Acute
myocardial infarction (AMI) results in ischemic damage and death of cardiomyocytes and loss of vasculature. Stem cell
therapy has emerged as a potentially promising strategy for maximizing cardiac function following ischemic injury. Issues of cell source, delivery, and quantification of response have challenged development of clinically viable strategies. In this study we investigate the effects of a well-defined bone marrow-derived allogeneic cell product delivered by
catheter directly to the myocardium via the
infarct-related vessel on global and regional measures of left ventricular (LV) function in a porcine model of
anterior wall myocardial infarction. Multipotent adult progenitor cells (MAPCs) were derived and expanded from the bone marrow of a donor Yorkshire pig.

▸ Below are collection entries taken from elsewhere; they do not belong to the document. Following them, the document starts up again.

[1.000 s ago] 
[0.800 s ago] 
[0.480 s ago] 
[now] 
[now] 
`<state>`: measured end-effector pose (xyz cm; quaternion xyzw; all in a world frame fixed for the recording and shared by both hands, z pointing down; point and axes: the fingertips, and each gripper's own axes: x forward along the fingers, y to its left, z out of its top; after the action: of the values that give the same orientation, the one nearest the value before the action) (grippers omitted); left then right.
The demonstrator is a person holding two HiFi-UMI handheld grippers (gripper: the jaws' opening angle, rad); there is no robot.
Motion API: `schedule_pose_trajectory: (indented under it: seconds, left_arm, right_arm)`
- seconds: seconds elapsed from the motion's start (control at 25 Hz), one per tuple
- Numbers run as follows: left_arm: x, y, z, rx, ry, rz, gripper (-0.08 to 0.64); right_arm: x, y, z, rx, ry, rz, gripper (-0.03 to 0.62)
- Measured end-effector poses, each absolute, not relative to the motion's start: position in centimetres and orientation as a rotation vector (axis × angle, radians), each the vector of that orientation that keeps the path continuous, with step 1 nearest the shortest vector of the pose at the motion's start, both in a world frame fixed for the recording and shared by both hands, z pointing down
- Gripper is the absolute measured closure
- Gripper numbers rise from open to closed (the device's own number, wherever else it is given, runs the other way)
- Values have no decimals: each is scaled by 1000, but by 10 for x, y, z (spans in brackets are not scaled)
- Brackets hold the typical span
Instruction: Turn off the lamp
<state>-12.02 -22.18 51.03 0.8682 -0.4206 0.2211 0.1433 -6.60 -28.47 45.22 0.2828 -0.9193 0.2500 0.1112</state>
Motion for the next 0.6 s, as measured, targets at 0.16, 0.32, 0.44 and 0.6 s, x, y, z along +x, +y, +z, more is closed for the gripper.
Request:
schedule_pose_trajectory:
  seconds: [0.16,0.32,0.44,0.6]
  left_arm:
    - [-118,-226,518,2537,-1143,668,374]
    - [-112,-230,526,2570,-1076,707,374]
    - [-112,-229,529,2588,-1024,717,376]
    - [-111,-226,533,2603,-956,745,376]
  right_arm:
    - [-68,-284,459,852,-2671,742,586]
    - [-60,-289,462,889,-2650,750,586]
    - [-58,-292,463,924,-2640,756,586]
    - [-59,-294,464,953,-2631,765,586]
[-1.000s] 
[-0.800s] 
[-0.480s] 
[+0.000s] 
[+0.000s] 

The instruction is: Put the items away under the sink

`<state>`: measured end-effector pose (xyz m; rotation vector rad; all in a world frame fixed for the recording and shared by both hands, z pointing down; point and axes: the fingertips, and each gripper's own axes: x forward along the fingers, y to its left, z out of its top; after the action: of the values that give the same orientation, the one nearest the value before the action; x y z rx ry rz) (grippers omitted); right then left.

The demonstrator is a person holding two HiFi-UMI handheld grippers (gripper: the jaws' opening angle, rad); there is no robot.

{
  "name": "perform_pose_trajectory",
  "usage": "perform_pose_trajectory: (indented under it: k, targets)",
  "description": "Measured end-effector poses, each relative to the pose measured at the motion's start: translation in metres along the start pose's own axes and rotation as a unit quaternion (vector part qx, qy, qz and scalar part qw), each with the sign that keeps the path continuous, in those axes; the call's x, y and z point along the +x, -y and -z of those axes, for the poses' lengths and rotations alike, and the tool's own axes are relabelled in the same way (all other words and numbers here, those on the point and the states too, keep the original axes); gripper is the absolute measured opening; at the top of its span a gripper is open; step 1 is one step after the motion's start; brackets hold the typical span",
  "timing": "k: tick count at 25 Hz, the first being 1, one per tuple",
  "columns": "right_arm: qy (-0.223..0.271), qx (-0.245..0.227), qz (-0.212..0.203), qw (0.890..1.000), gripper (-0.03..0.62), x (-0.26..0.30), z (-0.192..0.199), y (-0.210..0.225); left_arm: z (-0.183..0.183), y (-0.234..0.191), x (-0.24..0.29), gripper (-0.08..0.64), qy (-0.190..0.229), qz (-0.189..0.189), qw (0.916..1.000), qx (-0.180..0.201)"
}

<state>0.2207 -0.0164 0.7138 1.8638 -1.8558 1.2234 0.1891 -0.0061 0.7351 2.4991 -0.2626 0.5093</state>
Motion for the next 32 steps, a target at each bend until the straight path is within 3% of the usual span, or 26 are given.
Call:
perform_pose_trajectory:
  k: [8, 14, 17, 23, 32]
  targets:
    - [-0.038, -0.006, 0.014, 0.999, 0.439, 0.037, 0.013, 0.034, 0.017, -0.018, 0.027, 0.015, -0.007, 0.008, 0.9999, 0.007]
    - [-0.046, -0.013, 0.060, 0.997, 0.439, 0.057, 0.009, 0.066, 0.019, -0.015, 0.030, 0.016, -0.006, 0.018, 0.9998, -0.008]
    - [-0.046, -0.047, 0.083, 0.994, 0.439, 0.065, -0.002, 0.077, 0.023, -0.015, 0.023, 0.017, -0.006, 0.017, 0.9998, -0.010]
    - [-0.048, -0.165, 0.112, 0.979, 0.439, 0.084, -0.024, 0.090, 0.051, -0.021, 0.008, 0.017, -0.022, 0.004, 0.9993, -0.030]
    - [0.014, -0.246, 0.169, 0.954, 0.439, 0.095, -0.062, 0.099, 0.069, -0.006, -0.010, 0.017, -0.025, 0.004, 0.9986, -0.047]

Anterior wall myocardial infarction (AMI) was induced by 90 min of mid-LAD occlusion using a balloon
catheter. Two days after AMI was induced, either vehicle (
Plasma Lyte-A, n = 7), low-dose (20 million, n = 6), or high-dose (200 million, n = 6) MAPCs were delivered directly to the myocardium via the
infarct-related vessel using a transarterial microsyringe
catheter-based delivery system. Echocardiography was used to measure LV function as a function of time after AMI. Animals that received low-dose cell treatment showed significant improvement in regional and global LV function and remodeling compared to the high-dose or control animals. Direct myocardial delivery of allogeneic MAPCs 2 days following AMI through the vessel wall of the
infarct-related vessel is safe and results in delivery of cells throughout the
infarct zone and improved cardiac function despite lack of long-term cell survival. These data further support the hypothesis of cell-based myocardial tissue repair by a paracrine mechanism and suggest a clinically translatable strategy for delivering cells at any time after AMI to modulate cardiac remodeling and function.